December 24, 2013
Watching Indian bureaucrats attempt to halt more than one billion human beings’ desire for gold has been one of the more entertaining and pathetic stories of all of 2013. It is one that I have covered on many occasions, the latest being my post from earlier this month: Gold Smuggling Increases 7x in India and Surpasses Illegal Drug Trade.
Well it appears the trend continues, potentially at an accelerated rate, as we just learned that, incredibly, “almost every passenger on a flight from Dubai to Calicut was found carrying 1kg of gold.” As I have said many times in the past, if an Indian wants their gold, they will have their gold.
CHENNAI: Faced with curbs on gold imports and crash in international prices leaving it cheaper in other countries, gold houses and smugglers are turning to NRIs to bring in the yellow metal legally after paying duty. Any NRI, who has stayed abroad for more than six months, is allowed to bring in 1kg gold.

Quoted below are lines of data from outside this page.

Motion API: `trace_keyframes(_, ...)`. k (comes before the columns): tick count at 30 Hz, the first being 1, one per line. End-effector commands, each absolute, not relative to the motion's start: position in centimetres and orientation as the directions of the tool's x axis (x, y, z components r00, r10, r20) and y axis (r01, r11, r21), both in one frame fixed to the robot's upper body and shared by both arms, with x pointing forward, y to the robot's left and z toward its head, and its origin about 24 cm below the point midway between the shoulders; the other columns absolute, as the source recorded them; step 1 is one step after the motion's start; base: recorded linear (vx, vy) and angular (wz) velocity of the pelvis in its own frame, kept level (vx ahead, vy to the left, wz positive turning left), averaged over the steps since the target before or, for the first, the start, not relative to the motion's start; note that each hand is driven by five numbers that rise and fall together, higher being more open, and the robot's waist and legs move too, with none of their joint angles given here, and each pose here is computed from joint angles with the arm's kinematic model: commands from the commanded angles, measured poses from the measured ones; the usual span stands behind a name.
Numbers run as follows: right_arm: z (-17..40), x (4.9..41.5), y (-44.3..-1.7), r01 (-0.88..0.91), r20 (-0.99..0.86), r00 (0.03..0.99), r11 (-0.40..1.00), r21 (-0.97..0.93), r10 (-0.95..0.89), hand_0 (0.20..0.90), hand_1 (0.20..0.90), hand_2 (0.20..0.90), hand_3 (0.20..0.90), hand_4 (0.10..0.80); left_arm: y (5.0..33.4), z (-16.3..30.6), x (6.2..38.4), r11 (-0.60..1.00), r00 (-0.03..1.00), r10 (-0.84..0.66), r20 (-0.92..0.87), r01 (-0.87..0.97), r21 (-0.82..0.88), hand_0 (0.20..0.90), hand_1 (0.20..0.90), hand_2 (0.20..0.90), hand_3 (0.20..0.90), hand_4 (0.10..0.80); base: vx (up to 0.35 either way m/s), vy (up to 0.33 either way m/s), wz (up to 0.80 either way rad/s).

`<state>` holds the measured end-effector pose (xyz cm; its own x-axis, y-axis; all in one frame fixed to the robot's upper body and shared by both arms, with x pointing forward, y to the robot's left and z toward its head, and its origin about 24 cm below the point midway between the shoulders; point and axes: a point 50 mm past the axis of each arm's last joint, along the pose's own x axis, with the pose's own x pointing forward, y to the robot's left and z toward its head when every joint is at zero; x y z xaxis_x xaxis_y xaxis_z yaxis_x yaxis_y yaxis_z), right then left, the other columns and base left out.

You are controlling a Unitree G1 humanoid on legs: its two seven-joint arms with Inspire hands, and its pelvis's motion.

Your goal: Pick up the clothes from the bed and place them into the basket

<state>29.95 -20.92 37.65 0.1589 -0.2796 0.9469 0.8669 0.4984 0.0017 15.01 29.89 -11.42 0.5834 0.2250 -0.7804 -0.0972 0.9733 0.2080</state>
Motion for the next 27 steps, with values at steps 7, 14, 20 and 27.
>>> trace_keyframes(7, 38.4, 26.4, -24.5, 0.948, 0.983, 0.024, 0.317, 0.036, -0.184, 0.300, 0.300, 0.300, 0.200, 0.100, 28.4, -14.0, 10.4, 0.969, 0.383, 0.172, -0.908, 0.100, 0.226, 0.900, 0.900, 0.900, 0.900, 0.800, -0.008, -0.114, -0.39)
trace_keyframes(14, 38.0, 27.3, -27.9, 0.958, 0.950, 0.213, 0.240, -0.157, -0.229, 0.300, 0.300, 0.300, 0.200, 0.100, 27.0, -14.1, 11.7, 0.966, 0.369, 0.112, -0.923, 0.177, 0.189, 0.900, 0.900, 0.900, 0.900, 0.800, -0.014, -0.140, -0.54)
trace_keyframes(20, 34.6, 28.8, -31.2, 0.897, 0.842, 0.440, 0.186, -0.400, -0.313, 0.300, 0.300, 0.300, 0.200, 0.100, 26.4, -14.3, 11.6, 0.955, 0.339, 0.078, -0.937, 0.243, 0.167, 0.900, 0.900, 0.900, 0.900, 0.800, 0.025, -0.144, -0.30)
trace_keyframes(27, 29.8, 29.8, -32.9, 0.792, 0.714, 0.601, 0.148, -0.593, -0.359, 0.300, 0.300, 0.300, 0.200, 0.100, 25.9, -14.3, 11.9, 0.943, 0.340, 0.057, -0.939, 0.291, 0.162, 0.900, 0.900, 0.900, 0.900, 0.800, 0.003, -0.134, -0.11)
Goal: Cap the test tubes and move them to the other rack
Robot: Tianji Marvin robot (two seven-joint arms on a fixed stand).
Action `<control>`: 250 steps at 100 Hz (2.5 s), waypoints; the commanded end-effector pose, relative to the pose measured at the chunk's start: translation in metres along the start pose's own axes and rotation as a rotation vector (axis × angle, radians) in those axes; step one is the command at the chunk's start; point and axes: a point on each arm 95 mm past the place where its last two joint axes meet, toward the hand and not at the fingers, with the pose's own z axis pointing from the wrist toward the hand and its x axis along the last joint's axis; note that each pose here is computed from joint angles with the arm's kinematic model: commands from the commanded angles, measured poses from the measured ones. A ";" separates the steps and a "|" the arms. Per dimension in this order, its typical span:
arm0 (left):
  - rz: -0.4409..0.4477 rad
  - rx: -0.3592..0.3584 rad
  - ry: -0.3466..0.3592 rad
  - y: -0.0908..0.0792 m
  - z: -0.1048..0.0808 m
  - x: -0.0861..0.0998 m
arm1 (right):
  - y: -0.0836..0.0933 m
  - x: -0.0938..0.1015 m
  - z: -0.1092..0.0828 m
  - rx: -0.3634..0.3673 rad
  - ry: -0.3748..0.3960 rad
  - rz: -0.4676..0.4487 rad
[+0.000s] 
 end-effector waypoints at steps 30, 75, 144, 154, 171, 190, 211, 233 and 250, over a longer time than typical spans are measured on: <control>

It was evident last week when almost every passenger on a flight from Dubai to Calicut was found carrying 1kg of gold, totalling up to 80kg (worth about Rs 24 crore). At Chennai airport, 13 passengers brought the legally permitted quantity of gold in the past one week.
“It’s not illegal. But the 80kg gold that landed in Calicut surprised us. We soon got information that two smugglers in Dubai and their links in Calicut were behind this operation, offering free tickets to several passengers,” said an official. The passengers were mostly Indian labourers in Dubai, used as carriers by people who were otherwise looking at illegal means, he said. “We have started tracing the origin and route of gold after intelligence pointed to the role of smugglers,” he said.
Reports from Kerala said passengers from Dubai have brought more than 1,000kg of gold in the last three weeks. People who pay a duty of Rs 2.7 lakh per kg in Dubai still stand to gain at least Rs 75,000 per kg, owing to the price difference in the two countries. Gold dealers in Kerala say most of this gold goes to jewellery makers in Tamil Nadu and Andhra Pradesh.
These government measures to control the current account deficit did not reduce the demand for gold in the market. “RBI tried to discourage gold purchases because it doesn’t have the utility of other commodities like oil or copper. It mostly sits there in lockers. But when the gold imports through proper channels have come down, merchants have started depending on illegal channels to meet the demand from consumers,” he said.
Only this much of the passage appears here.